Autor: Kristin Cashore
Preis: 19,90€ (Auch als Taschenbuch erschienen)
Verlag: Carlsen

Wie es sich wohl anfühlt, mit der Gabe des Tötens beschenkt, die Aura einer Unbesiegbaren zu verbreiten? Lady Katsa empfindet es mehr als Fluch denn als Segen. Zwar vermag sie mit Hilfe ihrer Autorität Gutes zu bewirken, doch es muss stets in aller Heimlichkeit geschehen: Seit dem Tod ihrer Eltern nämlich beansprucht König Randa Katsas Fähigkeit für seine niederen Zwecke, obwohl sie die Rolle des furchterregenden Racheengels verabscheut. Erst ihre Bekanntschaft mit einem anderen Beschenkten gibt Katsa endlich die nötige Kraft, aus Randas „Käfig“ auszubrechen. Anfänglich ist Bo, jüngster Prinz der Lienid und auf der Suche nach seinem Großvater, der Heldin ein Rätsel: Augenscheinlich mit der Gabe des Kämpfens beschenkt, fordert er Katsa nie ernsthaft heraus. Im Gegenteil: Bo hält eher seine zweite Wange hin, statt sie bei einem – wenngleich spielerischen – Gegenangriff zu verletzen. Aus einer vorsichtigen Annäherung wird, dank Bo’s unerschütterlichem Glauben an Katsas weichen Kern, Freundschaft. Gemeinsam spüren sie den Entführer von Bo’s Großvater auf und durchkreuzen infolgedessen die Pläne eines bestialischen Mörders: eines Königs mit der Gabe, die Gedanken der Menschen so zu manipulieren, dass sie an seine Unschuld glauben. Wer, wenn nicht zwei nach Gerechtigkeit strebende Beschenkte, aus deren Freundschaft allmählich Liebe erwuchs, könnten seinem entsetzlichen Treiben ein Ende bereiten?

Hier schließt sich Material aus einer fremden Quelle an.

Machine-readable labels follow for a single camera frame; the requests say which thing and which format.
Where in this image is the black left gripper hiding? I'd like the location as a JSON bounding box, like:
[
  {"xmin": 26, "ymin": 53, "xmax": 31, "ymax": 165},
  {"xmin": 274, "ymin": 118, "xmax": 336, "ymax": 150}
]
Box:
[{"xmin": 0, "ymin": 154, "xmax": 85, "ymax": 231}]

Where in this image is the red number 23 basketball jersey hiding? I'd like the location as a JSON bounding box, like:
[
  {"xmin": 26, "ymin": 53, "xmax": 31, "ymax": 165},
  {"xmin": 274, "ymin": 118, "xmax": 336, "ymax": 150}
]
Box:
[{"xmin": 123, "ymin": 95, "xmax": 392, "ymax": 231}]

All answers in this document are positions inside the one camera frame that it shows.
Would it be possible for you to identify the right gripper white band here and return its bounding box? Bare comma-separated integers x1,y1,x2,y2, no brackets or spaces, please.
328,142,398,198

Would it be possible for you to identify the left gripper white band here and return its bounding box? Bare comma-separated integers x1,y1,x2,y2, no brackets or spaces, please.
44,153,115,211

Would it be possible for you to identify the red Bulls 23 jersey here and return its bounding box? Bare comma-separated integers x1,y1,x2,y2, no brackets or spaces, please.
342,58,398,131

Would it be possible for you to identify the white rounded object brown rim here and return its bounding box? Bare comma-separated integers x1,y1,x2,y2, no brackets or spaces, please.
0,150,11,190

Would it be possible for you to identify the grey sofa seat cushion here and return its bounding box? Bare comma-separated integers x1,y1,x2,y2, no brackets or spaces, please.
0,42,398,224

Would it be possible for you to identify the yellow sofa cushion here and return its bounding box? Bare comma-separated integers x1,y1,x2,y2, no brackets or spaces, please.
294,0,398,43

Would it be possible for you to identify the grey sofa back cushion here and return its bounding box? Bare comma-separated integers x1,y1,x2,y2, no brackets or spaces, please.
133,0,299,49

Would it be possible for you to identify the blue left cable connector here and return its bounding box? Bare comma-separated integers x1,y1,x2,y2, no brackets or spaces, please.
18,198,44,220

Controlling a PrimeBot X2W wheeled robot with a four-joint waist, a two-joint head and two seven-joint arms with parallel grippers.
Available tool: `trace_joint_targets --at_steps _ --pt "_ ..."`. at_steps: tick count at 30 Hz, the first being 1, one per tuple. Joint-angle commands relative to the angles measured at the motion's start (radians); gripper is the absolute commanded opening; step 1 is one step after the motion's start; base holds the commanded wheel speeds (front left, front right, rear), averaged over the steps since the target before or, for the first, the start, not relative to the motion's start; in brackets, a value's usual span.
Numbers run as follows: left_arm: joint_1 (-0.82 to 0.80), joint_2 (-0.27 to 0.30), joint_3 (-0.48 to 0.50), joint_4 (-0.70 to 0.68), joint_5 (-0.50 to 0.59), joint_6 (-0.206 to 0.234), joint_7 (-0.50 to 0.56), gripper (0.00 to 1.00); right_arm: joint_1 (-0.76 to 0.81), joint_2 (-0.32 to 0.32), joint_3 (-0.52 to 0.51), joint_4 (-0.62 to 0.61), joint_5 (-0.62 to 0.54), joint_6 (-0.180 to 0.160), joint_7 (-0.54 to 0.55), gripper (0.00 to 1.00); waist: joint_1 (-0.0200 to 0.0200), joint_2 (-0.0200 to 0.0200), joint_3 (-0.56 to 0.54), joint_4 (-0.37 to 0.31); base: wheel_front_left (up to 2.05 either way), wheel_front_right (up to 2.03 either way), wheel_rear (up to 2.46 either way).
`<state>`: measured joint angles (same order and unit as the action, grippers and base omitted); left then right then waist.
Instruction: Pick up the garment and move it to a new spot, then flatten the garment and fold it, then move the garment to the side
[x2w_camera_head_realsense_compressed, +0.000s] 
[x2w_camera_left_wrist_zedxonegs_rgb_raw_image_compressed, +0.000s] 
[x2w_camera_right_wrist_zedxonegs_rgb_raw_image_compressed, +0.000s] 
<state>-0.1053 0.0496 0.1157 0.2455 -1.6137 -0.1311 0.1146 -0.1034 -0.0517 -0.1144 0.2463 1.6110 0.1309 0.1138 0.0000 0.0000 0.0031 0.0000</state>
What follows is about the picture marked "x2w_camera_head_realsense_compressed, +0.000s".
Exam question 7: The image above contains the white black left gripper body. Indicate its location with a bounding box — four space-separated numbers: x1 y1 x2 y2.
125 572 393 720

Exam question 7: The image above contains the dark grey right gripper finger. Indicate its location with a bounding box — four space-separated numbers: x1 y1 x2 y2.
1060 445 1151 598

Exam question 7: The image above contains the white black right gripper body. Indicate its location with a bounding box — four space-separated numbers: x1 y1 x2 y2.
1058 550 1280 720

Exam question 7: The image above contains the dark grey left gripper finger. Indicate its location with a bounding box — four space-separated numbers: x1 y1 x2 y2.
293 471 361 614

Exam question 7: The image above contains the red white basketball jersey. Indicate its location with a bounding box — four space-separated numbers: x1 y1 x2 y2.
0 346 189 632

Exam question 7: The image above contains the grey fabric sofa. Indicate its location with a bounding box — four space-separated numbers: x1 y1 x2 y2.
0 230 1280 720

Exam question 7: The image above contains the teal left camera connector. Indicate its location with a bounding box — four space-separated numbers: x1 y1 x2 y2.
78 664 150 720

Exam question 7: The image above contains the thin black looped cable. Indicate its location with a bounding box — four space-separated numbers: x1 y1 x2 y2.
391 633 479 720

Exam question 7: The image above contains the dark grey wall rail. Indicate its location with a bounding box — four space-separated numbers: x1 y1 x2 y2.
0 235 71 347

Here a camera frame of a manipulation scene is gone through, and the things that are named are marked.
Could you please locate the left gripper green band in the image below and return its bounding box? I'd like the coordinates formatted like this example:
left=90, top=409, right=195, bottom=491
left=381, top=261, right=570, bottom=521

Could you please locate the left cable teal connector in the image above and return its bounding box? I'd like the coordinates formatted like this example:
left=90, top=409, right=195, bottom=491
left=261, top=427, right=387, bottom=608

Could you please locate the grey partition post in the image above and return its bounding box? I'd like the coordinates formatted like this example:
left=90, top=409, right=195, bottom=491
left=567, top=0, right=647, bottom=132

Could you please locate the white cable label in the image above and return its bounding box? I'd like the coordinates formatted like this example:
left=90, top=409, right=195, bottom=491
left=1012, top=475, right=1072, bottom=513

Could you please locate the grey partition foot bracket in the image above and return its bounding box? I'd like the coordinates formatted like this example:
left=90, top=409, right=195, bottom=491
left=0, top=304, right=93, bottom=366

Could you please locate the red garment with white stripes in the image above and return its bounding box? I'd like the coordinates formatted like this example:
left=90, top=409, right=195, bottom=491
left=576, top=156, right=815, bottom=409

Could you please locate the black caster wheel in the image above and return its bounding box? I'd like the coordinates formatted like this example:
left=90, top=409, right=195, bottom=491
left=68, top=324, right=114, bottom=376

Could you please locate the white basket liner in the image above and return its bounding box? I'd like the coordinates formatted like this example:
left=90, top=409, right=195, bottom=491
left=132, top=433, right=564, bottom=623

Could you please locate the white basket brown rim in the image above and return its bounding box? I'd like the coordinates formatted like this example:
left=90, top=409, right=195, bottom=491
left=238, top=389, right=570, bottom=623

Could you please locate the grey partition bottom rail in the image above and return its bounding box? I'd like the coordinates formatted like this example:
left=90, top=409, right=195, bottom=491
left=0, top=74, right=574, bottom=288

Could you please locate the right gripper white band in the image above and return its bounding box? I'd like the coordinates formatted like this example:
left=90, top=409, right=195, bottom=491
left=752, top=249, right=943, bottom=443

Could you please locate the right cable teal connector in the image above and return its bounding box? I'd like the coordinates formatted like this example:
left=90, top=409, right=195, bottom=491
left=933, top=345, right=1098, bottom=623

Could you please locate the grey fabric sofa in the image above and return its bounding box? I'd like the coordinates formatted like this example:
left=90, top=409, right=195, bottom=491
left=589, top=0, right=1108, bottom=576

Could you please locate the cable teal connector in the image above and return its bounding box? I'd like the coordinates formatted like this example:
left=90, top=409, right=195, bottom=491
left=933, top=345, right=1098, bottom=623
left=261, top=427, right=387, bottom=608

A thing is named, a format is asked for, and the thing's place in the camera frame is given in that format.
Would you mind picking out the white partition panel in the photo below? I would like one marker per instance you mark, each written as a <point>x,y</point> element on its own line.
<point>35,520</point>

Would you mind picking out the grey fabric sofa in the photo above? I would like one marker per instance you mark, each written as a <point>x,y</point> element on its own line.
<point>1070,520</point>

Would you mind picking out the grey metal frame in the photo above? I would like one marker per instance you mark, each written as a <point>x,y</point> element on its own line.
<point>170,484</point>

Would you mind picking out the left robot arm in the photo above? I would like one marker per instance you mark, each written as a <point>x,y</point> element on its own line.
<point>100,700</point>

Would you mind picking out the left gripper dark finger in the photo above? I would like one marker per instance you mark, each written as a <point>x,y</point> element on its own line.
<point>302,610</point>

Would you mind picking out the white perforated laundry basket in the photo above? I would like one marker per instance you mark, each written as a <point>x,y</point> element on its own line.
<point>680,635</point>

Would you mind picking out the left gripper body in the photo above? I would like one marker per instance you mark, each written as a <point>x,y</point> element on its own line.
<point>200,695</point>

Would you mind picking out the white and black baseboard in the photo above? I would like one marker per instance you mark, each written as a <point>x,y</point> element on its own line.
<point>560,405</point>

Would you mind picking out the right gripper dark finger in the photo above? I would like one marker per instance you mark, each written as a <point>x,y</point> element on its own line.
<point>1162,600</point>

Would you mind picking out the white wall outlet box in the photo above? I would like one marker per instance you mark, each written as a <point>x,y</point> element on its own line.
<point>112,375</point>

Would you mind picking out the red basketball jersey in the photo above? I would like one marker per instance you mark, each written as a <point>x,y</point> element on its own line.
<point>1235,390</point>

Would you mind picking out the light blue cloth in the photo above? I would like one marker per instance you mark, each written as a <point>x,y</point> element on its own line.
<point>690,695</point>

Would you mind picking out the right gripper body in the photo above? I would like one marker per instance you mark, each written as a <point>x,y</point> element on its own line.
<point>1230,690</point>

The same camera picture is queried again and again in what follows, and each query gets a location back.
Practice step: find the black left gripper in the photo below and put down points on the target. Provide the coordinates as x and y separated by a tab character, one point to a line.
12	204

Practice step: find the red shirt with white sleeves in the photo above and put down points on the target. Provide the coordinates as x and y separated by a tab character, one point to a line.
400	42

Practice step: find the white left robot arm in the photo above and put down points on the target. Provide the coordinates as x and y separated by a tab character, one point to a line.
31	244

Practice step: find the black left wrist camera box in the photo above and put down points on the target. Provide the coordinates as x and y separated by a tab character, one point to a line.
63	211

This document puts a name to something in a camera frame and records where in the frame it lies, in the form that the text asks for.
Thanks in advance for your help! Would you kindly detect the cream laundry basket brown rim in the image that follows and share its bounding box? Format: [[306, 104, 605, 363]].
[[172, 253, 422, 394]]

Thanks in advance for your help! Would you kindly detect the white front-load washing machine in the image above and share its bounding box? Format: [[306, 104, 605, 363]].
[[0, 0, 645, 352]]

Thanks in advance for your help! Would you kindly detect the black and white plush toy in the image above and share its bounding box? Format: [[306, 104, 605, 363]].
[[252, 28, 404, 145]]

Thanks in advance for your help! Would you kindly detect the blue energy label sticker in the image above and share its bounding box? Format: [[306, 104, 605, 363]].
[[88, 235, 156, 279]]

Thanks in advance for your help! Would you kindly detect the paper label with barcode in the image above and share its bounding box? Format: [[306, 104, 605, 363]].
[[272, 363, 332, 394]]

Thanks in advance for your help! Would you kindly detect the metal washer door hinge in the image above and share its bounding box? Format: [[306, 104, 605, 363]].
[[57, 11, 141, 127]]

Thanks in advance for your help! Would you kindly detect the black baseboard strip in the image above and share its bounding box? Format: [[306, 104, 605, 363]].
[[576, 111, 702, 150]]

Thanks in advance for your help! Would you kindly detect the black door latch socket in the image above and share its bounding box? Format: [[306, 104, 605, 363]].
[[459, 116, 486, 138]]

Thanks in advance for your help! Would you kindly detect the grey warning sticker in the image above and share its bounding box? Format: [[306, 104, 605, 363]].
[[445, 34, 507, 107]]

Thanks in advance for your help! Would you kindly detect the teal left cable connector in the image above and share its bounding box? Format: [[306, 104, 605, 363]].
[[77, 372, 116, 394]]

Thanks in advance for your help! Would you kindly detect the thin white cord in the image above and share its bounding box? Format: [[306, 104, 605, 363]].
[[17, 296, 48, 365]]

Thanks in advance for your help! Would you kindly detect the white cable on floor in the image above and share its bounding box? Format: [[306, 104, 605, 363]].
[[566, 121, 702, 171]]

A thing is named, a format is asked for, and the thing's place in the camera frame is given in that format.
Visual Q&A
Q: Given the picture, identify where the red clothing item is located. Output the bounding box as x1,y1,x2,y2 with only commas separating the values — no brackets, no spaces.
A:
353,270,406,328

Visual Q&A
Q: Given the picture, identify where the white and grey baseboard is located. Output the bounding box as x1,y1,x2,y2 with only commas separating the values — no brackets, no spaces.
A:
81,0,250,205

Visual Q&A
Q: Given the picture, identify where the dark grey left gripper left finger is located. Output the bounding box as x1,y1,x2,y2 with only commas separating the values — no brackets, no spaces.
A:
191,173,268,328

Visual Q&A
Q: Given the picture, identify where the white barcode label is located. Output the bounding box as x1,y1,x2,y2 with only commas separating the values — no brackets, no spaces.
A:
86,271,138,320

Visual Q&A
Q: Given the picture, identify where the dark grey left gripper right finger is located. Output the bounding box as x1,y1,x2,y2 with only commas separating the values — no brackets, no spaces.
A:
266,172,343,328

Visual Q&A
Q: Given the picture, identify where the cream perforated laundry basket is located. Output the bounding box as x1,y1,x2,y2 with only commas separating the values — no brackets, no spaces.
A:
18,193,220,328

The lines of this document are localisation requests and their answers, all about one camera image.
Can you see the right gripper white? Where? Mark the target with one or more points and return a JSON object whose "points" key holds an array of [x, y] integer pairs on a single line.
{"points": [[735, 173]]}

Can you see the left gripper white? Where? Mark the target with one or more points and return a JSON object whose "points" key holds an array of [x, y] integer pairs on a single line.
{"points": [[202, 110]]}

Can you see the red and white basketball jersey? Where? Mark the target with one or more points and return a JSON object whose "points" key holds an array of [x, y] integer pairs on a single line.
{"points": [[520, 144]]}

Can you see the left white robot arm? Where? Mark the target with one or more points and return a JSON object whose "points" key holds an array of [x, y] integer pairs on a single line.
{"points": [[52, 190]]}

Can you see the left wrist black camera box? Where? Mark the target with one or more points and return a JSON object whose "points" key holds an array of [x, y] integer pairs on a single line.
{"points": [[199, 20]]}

Aber sie wollte auch nicht, dass er ging. Und das wusste er jetzt, weil sie es gedacht hatte. Und wusste er auch, dass sie wusste, dass er es wusste, weil sie auch das gedacht hatte?

Ich ging ziemlich misstrauisch an "Die Beschenkte". Der Inhalt klang in meinen Augen nicht wirklich verlockend und auf den ersten paar Seiten verstand ich nur Bahnhof. Es dauerte eine Weile, bis ich in der Geschichte drin war und gut verstand, worum es ging.

Katsa kam mir direkt sehr kalt vor. Und gar nicht fein, brav und wunderschön. Sie war einfach Katsa.
  Sie ist eine Beschenkte und könnte ihre Feinde mit dem kleinen Fingernagel umbringen. Beschenkte erkennt man daran, dass ihre Augen jeweils eine andere Farbe haben. Katsas waren grün und blau.

Es ist eine Weile her, dass ich dieses Buch gelesen habe, doch ich erinnere mich noch daran, dass ich es nach einer gewissen Anzahl von Seiten nicht mehr weglegen konnte. Katsa und Bo fesselten mich. Ich wollte unbedingt wissen, wie es weiterging.

"Die Flammende" spielt noch vor "Die Beschenkte". Dennoch würde ich erst "Die Beschenkte" lesen. Es ist früher erschienen und durch die Dinge, die man dort liest, wird man mehrmals in "Die Flammende" geschockt. So war das bei mir jedenfalls.
  Inhaltlich haben die beiden Bücher nicht sehr viel miteinander zu tun. Sie spielen einfach in der selben Welt und ein paar Charaktere kommen in beiden Büchern vor. Wer genau, will ich nicht verraten.

Fazit: Ein spannendes Buch, Fantasy-Fans gefallen wird, wenn sie es denn nicht schon längst gelesen haben. Die Rezension kommt etwas verspätet ...

4,5 Punkte
  und zwar deshalb, weil es ein paar Stellen gab, bei denen ich jetzt nicht unbedingt gesagt hätte, dass ich die echt super spannend und fesselnd fand. Das sollte allerdings niemanden abschrecken. Das Buch ist absolut empfehlenswert!